--- ABOUT THIS EXERCISE ---
Examine the material below. Gather every line in which the string "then" appears.

--- DATA ---
####################
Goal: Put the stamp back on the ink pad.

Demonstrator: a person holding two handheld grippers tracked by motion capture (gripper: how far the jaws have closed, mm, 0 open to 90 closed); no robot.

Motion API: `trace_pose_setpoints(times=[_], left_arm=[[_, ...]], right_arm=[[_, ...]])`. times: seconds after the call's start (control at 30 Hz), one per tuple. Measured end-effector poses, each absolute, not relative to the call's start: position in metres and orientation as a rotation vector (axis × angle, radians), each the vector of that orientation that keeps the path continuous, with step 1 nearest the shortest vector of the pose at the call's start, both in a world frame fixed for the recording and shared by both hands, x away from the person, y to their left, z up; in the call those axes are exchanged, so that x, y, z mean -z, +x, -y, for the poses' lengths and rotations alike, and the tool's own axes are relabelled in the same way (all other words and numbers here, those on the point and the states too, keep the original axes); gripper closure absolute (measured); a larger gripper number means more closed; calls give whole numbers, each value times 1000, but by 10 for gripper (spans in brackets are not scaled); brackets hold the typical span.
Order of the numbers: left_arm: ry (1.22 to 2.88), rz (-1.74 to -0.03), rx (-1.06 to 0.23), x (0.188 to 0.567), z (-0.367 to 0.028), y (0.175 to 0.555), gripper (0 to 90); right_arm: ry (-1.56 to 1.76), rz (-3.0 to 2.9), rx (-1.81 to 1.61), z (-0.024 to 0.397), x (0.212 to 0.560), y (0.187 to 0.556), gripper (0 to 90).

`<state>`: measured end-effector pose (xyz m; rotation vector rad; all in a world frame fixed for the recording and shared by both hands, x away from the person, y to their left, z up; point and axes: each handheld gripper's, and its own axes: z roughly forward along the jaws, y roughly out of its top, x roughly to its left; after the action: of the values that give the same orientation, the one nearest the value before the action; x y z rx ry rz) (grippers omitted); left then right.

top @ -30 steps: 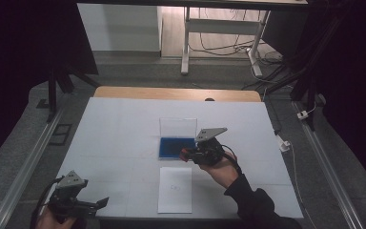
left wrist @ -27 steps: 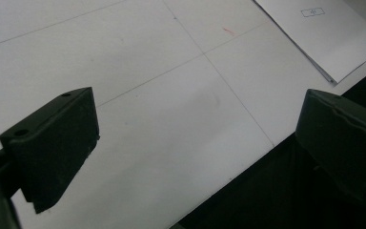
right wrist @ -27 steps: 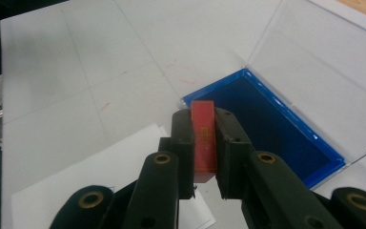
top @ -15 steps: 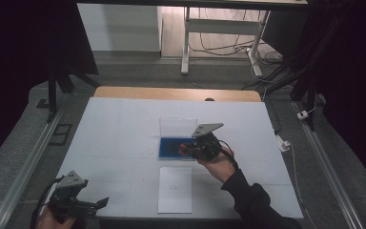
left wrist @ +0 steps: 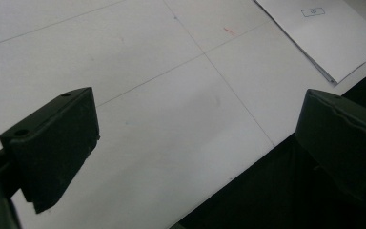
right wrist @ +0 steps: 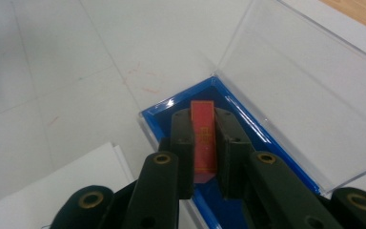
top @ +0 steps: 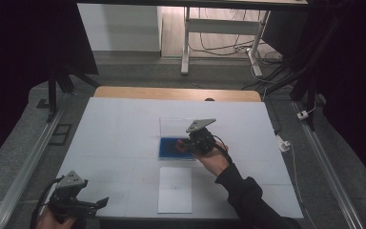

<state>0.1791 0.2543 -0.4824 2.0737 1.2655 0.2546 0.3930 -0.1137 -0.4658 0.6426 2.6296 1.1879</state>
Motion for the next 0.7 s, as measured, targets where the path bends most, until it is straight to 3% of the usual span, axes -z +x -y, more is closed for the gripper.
trace_pose_setpoints(times=[0.7], left_arm=[[2074, -1266, -253, 482, -255, 179, 14]], right_arm=[[640, -2667, -1047, 95, 491, 416, 796]])
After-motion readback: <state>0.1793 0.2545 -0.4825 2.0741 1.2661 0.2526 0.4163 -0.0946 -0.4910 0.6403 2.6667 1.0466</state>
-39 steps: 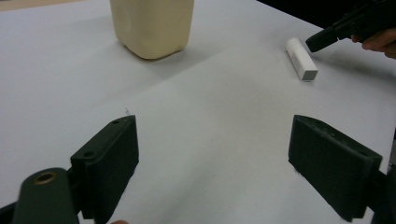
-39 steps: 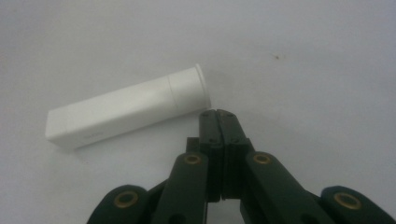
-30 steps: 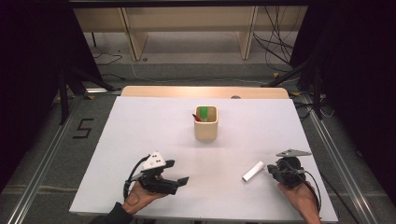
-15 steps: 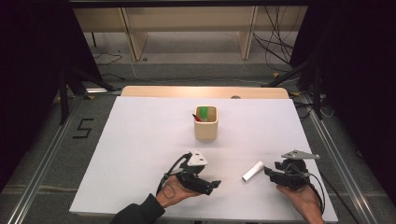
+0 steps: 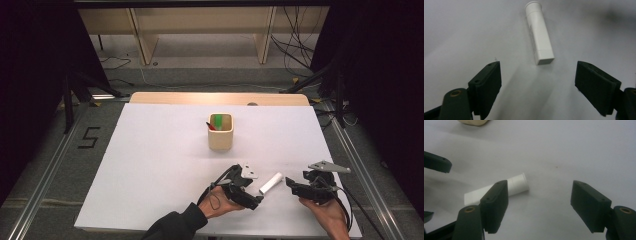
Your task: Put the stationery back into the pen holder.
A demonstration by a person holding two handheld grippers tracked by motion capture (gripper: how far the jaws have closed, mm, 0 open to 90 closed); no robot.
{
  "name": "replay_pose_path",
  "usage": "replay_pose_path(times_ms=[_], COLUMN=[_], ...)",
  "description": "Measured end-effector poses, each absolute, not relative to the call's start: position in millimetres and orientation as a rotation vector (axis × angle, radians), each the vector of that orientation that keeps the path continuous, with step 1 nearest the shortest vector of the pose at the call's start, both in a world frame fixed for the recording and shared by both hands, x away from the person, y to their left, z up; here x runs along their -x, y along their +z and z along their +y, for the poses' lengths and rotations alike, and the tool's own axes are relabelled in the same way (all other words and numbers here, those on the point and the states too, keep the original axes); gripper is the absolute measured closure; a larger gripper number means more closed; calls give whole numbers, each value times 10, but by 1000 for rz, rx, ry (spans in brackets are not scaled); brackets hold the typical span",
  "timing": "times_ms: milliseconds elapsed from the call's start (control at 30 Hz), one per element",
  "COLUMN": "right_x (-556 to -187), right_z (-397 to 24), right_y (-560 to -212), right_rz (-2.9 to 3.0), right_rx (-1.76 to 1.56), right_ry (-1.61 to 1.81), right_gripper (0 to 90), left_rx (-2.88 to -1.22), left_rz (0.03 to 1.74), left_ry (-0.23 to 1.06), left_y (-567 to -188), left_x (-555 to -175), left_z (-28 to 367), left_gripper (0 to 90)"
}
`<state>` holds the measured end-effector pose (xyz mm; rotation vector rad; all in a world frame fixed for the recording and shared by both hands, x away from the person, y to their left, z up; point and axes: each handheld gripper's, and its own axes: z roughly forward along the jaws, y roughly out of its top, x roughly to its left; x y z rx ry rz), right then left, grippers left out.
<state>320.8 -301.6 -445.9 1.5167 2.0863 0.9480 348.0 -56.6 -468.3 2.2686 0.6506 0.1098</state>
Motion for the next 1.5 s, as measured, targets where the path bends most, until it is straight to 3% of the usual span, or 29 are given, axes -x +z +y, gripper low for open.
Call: replay_pose_path(times_ms=[133,733,1167,1500], right_x=[-3207,-3210,-3218,-3206], right_z=[-3031,-3038,-3035,-3051], right_y=[-4455,-4472,-4488,-4466], right_rz=[2069,2076,2082,2059], right_rx=[-1527,-1528,-1527,-1529], right_ry=[949,945,942,957], right_gripper=[287,283,288,291], left_rx=[-2293,-2313,-2330,-2212], left_rz=[625,651,653,705], left_ry=[124,155,177,141], left_y=[-4689,-4762,-4808,-4717], left_x=[-3472,-3509,-3536,-3600], left_z=[-687,-893,-976,-732], left_gripper=[239,555,694,708])
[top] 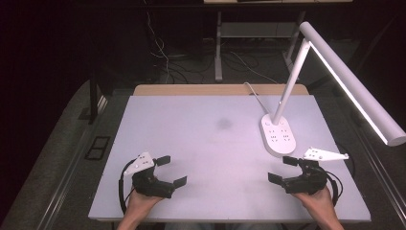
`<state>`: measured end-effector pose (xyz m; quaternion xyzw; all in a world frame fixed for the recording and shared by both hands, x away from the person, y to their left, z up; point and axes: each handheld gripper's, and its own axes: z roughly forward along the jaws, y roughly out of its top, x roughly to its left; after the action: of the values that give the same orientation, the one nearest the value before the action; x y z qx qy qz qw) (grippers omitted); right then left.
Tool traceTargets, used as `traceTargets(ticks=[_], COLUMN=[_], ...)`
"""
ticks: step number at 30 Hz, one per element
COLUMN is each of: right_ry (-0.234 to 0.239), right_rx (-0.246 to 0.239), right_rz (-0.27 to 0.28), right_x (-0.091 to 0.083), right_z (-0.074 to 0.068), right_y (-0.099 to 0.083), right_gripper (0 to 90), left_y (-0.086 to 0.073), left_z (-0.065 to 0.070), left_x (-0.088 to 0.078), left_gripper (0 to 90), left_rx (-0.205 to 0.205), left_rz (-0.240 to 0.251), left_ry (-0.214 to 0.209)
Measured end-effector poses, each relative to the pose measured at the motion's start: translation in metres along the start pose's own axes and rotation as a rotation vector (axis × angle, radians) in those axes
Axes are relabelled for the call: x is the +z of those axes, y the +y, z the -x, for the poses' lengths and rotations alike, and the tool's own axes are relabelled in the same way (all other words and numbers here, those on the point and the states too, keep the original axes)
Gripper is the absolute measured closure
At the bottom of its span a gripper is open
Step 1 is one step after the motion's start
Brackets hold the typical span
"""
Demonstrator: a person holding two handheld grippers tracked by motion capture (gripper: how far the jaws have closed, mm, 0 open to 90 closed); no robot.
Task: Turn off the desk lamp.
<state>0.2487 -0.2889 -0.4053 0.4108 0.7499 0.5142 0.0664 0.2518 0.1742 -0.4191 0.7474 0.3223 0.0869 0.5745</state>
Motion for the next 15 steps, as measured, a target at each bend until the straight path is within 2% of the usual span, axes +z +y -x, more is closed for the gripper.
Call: traceTargets(ticks=[15], right_ry=[0.001], right_rx=[0.002], right_rz=[-0.027], right_x=[0.0024], right_z=[-0.0027], right_y=[-0.0007], right_gripper=[0.7], left_y=[0.0005], left_z=[-0.005], left_x=[-0.004], left_gripper=[0.0], left_rx=[0.009], left_rz=[-0.002], left_ry=[0.018])
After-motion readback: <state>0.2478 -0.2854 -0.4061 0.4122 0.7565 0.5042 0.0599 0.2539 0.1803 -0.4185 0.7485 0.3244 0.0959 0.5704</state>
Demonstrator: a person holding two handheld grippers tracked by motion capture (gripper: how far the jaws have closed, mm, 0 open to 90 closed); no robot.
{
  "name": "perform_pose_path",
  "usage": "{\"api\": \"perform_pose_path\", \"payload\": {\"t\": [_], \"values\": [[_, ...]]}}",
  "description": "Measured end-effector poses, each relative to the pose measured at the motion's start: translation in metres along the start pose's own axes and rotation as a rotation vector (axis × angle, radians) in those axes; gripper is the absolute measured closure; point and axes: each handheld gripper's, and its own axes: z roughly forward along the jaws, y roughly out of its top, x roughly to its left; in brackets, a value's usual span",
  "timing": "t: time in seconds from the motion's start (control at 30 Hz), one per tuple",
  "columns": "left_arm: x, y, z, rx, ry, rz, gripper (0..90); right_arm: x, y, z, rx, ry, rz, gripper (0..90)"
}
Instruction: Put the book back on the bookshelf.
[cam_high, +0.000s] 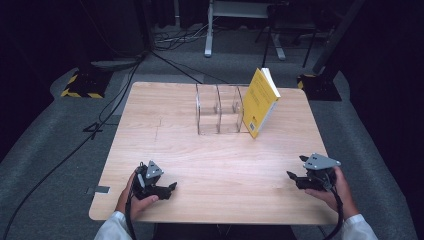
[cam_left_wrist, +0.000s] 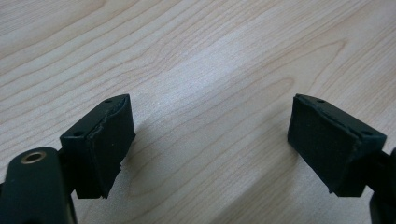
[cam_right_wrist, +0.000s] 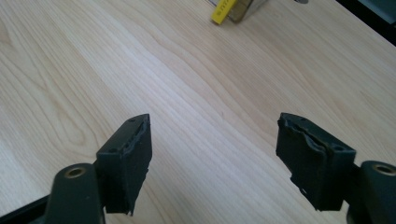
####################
--- EXPECTED ANSWER ---
`<state>`: measured end-effector pose (xyz m; rotation vector rad; all in a world frame fixed for the recording and shared by both hands, x away from the person, y to their left, z up; point and axes: each handheld gripper's, and its own axes: z roughly forward along the jaws, y roughly out of its top, x roughly to its left; after the action: of the values that give the same orientation, the one nearest the value before the action; x y z rx ry rz) (grippers omitted); left then right.
`<state>` holds the measured end-effector pose (xyz mm; rotation vector rad; all in a world frame fixed for the recording and shared by both hands, x away from the person, y to their left, z up; point and axes: each handheld gripper's, and its own axes: z roughly forward along the jaws, y roughly out of its top, x roughly to its left; x y z rx ry rz), right then left, grippers left out.
`<state>`: measured end-effector pose (xyz m; quaternion xyzw; all in a world frame fixed for the recording and shared by both hands, x away from the person, y to their left, z up; point and axes: each handheld gripper's, and its own axes: z roughly forward along the jaws, y roughly out of its top, x roughly to its left; after the action: of the values that give the same orientation, the one nearest the value before the action; x y z qx qy qz qw) (grippers omitted); right then left.

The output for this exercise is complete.